Judging by previous history, the preseason betting favorite has won four of the previous six NBA championships, a run that does not include the title the Bucks ripped out of the Nets’ grasp when Durant’s bid for a second game-tying shot missed everything and bounded out of play in Game 7.

“We got good looks there in overtime. We just didn’t knock them down,” Durant said of the hard-to-swallow 115-111 defeat.

“Respect to the Milwaukee Bucks in how they prepare, how they challenged us all series and made adjustments all series. We’ve got nothing but respect for that ballclub.”
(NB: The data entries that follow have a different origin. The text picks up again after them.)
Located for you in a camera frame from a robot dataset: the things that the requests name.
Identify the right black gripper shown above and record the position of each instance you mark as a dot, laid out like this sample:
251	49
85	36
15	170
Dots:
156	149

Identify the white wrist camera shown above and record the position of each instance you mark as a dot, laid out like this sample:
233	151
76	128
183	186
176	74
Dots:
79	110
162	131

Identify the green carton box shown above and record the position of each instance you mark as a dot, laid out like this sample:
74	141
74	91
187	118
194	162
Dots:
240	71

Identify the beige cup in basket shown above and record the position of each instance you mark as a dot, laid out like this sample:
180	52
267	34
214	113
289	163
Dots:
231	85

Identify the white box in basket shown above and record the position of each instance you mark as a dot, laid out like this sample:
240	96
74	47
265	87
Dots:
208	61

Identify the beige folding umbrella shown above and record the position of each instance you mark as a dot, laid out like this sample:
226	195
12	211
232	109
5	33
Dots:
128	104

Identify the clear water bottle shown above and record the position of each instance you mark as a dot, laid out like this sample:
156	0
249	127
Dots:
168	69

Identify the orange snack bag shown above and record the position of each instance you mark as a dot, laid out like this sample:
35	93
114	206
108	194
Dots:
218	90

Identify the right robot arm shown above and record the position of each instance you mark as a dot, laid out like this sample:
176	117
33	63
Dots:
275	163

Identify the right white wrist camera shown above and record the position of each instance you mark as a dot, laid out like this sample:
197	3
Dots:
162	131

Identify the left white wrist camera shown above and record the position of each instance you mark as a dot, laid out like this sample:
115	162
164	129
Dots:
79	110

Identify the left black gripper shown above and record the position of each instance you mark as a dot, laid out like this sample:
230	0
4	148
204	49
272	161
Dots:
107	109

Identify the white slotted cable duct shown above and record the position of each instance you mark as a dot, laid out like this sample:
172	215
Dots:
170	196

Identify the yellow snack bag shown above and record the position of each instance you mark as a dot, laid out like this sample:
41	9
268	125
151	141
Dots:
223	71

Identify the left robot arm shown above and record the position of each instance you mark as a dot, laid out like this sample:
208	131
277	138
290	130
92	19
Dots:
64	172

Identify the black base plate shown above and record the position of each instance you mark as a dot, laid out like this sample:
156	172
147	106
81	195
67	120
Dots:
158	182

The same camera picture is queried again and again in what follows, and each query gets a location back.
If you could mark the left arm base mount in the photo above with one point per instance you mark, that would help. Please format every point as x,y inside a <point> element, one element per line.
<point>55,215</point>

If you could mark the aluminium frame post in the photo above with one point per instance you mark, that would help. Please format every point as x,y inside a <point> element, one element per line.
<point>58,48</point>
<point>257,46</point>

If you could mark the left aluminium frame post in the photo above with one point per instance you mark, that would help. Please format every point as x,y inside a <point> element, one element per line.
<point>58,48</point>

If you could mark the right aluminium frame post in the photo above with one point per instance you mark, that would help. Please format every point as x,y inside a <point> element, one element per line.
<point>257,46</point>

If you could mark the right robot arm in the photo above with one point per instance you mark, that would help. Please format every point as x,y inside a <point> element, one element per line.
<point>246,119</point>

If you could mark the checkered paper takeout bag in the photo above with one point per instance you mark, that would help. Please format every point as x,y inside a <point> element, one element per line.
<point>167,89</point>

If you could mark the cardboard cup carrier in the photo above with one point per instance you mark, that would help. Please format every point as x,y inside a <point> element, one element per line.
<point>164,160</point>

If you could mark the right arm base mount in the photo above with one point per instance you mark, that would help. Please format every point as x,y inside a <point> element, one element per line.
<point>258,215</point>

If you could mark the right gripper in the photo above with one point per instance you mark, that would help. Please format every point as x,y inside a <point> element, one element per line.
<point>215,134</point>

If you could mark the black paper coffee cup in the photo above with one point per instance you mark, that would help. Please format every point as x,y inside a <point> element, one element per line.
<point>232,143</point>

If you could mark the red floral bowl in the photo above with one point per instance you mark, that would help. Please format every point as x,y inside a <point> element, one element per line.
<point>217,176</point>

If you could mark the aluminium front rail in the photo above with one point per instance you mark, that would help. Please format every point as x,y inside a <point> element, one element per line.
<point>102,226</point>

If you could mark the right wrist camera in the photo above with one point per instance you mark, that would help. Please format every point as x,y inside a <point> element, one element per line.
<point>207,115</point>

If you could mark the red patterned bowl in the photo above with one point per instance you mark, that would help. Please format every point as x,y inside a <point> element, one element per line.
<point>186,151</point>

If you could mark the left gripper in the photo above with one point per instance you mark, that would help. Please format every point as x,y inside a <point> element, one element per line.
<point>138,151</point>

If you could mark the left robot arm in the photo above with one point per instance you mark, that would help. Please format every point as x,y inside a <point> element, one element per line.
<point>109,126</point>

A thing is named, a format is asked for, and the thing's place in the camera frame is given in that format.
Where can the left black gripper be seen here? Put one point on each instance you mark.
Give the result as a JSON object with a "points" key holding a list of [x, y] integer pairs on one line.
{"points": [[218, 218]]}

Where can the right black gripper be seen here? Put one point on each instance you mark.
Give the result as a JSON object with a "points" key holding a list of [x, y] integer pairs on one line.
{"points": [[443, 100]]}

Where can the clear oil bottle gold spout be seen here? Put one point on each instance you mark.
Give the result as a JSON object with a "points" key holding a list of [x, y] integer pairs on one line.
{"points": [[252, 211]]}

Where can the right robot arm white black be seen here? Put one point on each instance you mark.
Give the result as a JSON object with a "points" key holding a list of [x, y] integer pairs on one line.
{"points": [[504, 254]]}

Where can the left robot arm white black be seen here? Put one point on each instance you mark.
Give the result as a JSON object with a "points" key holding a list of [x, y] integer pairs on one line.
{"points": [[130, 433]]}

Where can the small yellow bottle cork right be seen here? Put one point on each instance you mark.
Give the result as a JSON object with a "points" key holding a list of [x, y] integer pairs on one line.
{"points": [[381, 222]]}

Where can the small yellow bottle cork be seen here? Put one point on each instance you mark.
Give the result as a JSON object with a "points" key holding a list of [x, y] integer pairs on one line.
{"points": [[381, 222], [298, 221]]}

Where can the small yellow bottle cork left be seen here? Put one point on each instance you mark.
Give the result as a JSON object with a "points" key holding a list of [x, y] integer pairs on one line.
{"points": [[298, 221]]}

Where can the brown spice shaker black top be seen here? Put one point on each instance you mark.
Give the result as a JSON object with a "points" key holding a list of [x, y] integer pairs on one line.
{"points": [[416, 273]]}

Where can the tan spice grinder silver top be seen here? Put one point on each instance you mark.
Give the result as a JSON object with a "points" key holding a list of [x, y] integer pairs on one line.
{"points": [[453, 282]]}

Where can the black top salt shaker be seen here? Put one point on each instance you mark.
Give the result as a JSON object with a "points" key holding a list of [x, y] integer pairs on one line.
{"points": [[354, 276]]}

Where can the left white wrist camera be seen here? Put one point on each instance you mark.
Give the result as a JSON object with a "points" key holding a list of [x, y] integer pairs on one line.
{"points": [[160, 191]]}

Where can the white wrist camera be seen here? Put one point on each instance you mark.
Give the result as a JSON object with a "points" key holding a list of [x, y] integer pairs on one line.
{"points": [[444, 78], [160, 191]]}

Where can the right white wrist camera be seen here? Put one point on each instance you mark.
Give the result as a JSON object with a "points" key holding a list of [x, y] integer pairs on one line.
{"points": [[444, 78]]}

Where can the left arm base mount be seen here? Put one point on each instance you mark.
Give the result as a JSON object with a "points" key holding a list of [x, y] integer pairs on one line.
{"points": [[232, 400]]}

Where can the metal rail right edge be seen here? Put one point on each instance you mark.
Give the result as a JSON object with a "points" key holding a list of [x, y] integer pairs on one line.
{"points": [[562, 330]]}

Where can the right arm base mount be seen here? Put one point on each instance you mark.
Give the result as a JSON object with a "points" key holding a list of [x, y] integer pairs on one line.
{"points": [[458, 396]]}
Apparently, the oddsmakers don’t.

The Bucks are ranked third in the preseason betting lines after the Los Angeles Lakers and the Nets.

But as this season proved beyond a reasonable doubt, these games aren’t played on paper, nor are they beholden to the opinions of betting experts, who are more interested in getting money wagered on both sides rather than actually predicting who might win it all in 2021-22.

Nets head coach Steve Nash admitted that his team was hurt deeply by last month’s Game 7 loss to Milwaukee at Downtown’s Barclays Center.

As for the Nets, they can use this season’s heartbreak as motivation for next year, but they also can’t forget how close they came to getting past the eventual champs at Barclays Center on June 19.

“They know they could have won the series,” Nets head coach Steve Nash admitted.

“They also do realize deep down that they gave it everything they had. It’s not total…It hurts. It hurts bad. It hurts all of us. I hurt so much for these guys. But they also realize they gave it everything they had.”

They’ll have to give a bit more and stay a little healthier if they hope to shut down Flatbush Avenue next summer for a championship parade.